Emmanuel Candès is the Barnum-Simons Chair in Mathematics and Statistics, and professor of Electrical Engineering (by courtesy) at Stanford University, where he currently chairs the Department of Statistics. Emmanuel’s work lies at the interface of mathematics, statistics, information theory, signal processing and scientific computing: finding new ways of representing information and of extracting information from complex data. Candès graduated from the Ecole Polytechnique in 1993 with a degree in science and engineering, and received his PhD in Statistics from Stanford in 1998. He received the 2006 NSF Alan T. Waterman Award, the 2013 Dannie Heineman Prize from Göttingen, SIAM’s 2010 George Pólya Prize, and the 2015 AMS-SIAM George David Birkhoff Prize in Applied Mathematics. He is a member of the National Academy of Sciences and the American Academy of Arts and Sciences.
The Wald Lectures are delivered this year at JSM in Baltimore.
The 2017 Wald Lectures: What’s happening in Selective Inference?
For a long time, science has operated as follows: a scientific theory can only be tested empirically, and only after it has been advanced. Predictions are deduced from the theory and compared with the results of decisive experiments so that they can be falsified or corroborated. This principle, formulated independently by Karl Popper and by Ronald Fisher, has guided the development of scientific research and statistics for nearly a century. We have, however, entered a new world where large data sets are available prior to the formulation of scientific theories. Researchers mine these data relentlessly in search of new discoveries and it has been observed that we have run into the problem of irreproducibility. Consider the April 23, 2013 Nature editorial: “Over the past year, Nature has published a string of articles that highlight failures in the reliability and reproducibility of published research.” The field of Statistics needs to re-invent itself and adapt to this new reality in which scientific hypotheses/theories are generated by data snooping. In these lectures, we will make the case that statistical science is taking on this great challenge and discuss exciting achievements.
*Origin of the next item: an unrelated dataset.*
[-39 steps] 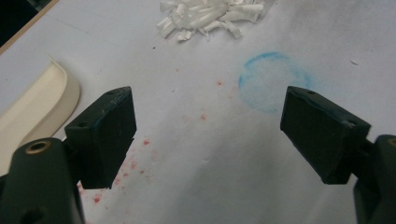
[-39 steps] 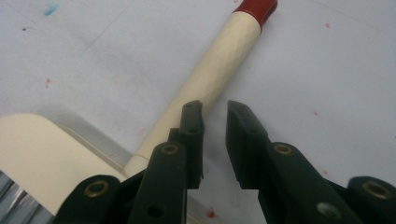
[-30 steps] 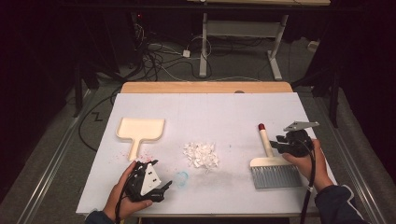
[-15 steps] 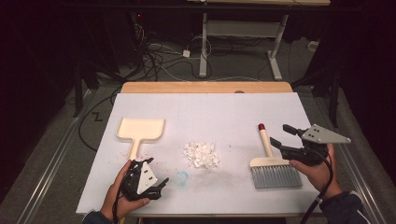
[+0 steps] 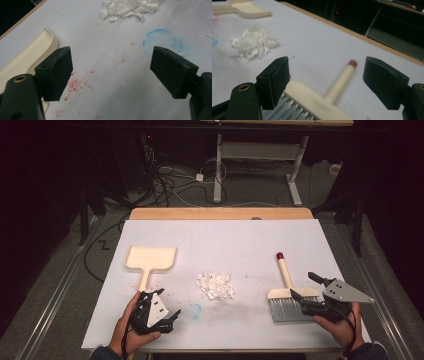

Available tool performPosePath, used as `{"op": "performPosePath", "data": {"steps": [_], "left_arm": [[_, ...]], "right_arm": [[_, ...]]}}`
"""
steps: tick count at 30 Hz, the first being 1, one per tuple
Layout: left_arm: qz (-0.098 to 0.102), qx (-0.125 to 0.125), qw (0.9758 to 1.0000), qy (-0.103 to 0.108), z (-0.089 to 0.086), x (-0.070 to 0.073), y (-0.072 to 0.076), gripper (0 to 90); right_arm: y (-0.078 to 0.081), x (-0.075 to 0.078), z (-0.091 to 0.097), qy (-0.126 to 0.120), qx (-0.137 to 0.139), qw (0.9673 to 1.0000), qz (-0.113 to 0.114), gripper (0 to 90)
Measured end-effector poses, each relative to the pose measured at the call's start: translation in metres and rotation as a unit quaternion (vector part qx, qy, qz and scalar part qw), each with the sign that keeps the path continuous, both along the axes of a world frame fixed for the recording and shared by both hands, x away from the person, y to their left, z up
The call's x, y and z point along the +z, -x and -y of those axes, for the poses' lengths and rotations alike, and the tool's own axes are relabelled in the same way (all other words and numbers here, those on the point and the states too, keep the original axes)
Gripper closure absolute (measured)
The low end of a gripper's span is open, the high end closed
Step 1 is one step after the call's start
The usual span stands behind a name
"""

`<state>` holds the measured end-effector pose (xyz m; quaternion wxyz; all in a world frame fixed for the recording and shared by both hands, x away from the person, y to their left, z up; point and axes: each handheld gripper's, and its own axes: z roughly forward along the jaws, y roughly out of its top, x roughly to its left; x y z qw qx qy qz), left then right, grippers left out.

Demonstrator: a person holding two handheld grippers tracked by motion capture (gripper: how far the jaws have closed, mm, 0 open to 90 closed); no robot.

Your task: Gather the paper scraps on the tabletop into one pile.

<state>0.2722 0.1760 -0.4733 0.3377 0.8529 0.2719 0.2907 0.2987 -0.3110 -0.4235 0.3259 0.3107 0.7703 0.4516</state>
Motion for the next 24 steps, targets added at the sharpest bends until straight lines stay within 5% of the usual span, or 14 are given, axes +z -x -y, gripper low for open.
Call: {"op": "performPosePath", "data": {"steps": [5, 24], "left_arm": [[0.001, -0.002, 1.0, 0.001, 0.0007, -0.0007, 0.0017, 16.5], [0.007, -0.004, 1.0, 0.004, 0.0006, 0.0001, 0.0017, 15.5]], "right_arm": [[0.0038, -0.0097, -0.0016, 0.038, -0.007, 0.9992, -0.014, 20.6], [0.0064, -0.0107, -0.0062, 0.042, -0.012, 0.999, -0.004, 20.6]]}}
An example of how these dramatic changes in data acquisition that have informed a new way of carrying out scientific investigation is provided by genome-wide association studies (GWAS). Nowadays we routinely collect information on an exhaustive collection of possible explanatory variables to predict an outcome or understand what determines an outcome. For instance, certain diseases have a genetic basis and an important biological problem is to find which genetic features (e.g., gene expressions or single nucleotide polymorphisms) are important for determining a given disease. Even though we believe that a disease status depends on a comparably small set of genetic variations, we have a priori no idea about which ones are relevant and therefore must include them all in our search. In statistical terms, we have an outcome variable and a potentially gigantic collection of explanatory variables, and we would like to know which of the many variables the response depends on. In fact, we would like to do this while controlling the false discovery rate (FDR) or other error measures so that the results of our investigation do not run into the problem of irreproducibility. The lectures will discuss problems of this kind. We introduce “knockoffs,” an entirely new framework for finding dependent variables while provably controlling the FDR in finite samples and complicated models. The key idea is to make up fake variables—knockoffs—which are created from the knowledge of the dependent variables alone (not requiring new data or knowledge of the response variable) and can be used as a kind of negative control to estimate the FDR (or any other error of type 1). We explain how one can leverage haplotype models and genotype imputation strategies about the distribution of alleles at consecutive markers to design a full multivariate knockoff processing pipeline for GWAS!
The knockoffs machinery is a selective inference procedure in the sense that the methods finds as many relevant variables as possible without having too many false positives, thus controlling a type 1 error averaged over the selected. We shall discuss other approaches to selective inference, where the goal is to correct for the bias introduced by a model constructed after looking at the data as is now routinely done in practice. For example, in the high-dimensional linear regression setup, it is common to use the lasso to select variables. Now it is well known that if one applies classical techniques after the selection step—as if no search has been performed—inference is distorted and can be completely wrong. How then should one adjust the inference so that it is valid? We plan on presenting new ideas from Jonathan Taylor and his group to resolve such issues, as well as from a research group including Berk, Brown, Buja, Zhang and Zhao on post-selection inference.
Some of the work I will be presenting is joint with many great young researchers including Rina Foygel Barber, Lucas Janson, Jinchi Lv, Yingying Fan, Matteo Sesia as well as many other graduate students and post-docs, and also with Professor Chiara Sabatti who played an important role in educating me about pressing contemporary problems in genetics. I am especially grateful to Yoav Benjamini: Yoav visited Stanford in the Winter of 2011 and taught a course titled “Simultaneous and Selective Inference”. These lectures inspired me to contribute to the enormously important enterprise of developing statistical theory and tools adapted to the new scientific paradigm — collect data first, ask questions later.